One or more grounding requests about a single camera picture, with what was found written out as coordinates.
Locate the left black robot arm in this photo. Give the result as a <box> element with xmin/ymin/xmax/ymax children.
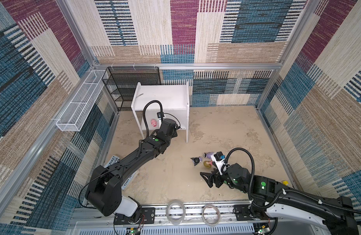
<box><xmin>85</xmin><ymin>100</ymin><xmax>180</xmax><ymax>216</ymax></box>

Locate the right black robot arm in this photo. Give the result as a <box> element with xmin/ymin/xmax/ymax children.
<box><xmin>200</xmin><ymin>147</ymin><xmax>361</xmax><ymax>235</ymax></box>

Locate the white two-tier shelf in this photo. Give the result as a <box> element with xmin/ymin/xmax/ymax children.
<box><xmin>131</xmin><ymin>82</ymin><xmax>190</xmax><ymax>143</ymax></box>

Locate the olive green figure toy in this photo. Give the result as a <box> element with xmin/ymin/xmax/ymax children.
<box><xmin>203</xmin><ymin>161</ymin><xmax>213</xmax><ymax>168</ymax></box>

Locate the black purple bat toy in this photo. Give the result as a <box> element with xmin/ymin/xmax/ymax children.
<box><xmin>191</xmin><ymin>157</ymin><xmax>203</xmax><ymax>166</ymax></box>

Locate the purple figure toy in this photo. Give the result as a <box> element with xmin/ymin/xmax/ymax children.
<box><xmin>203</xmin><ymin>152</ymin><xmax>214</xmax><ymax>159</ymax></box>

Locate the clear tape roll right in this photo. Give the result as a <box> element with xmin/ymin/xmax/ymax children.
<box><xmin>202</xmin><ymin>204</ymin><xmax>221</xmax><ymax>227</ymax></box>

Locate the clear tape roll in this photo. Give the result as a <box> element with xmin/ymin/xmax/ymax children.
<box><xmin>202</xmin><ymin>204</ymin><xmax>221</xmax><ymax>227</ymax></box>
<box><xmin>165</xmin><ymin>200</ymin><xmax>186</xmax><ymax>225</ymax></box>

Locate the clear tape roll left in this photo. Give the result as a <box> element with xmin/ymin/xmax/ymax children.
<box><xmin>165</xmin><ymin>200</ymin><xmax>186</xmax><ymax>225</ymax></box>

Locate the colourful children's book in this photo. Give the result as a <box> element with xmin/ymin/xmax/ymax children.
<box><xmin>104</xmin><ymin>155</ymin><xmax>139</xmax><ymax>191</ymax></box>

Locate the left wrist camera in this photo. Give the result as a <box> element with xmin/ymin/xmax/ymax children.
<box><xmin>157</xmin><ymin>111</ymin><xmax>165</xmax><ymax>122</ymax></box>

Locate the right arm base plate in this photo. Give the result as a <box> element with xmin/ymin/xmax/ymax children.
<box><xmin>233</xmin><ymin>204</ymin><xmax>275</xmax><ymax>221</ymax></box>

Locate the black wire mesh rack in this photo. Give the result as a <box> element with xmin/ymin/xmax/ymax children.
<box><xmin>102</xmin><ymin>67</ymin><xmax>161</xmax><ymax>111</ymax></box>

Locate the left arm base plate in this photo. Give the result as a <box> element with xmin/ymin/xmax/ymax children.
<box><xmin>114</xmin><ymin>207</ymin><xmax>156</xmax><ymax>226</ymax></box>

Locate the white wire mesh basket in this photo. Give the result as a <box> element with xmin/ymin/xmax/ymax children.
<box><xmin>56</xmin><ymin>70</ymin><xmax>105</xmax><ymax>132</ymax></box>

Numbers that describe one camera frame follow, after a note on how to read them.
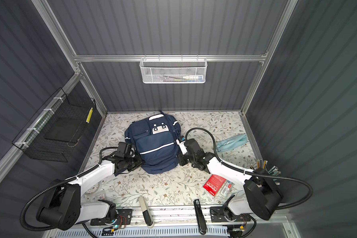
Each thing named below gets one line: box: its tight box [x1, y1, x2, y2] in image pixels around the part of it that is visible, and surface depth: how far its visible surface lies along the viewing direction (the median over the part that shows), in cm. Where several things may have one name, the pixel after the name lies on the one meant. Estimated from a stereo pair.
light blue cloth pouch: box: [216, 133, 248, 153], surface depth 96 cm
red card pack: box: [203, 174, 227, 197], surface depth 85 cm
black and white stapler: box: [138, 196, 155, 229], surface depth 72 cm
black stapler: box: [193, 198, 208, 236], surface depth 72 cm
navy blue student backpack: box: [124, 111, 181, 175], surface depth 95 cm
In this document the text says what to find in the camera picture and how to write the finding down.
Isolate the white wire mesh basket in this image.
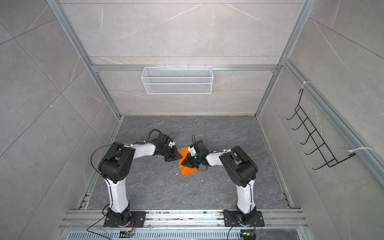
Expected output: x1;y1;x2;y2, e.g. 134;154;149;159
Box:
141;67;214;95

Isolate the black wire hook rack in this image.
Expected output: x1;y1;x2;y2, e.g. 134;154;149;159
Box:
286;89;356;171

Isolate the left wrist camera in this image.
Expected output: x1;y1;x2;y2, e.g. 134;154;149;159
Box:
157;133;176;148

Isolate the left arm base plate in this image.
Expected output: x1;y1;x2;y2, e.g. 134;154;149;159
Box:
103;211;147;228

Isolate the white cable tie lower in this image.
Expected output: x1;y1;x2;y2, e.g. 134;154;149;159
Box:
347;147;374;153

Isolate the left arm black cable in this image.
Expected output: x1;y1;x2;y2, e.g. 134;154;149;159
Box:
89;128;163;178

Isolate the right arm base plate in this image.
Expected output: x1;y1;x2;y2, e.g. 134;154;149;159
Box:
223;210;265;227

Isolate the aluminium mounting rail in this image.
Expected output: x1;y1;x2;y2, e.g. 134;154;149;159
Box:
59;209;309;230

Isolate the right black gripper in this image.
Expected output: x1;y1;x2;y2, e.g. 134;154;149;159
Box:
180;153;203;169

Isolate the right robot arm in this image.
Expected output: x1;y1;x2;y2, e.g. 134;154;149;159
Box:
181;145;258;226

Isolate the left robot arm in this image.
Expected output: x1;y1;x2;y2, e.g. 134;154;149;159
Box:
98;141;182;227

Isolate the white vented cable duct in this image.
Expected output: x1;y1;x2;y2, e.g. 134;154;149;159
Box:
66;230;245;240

**Task instructions**
Pull from the data each line where the string "stapler" turns up.

**Result**
black and white stapler: box: [138, 196, 155, 229], surface depth 72 cm
black stapler: box: [193, 198, 208, 236], surface depth 72 cm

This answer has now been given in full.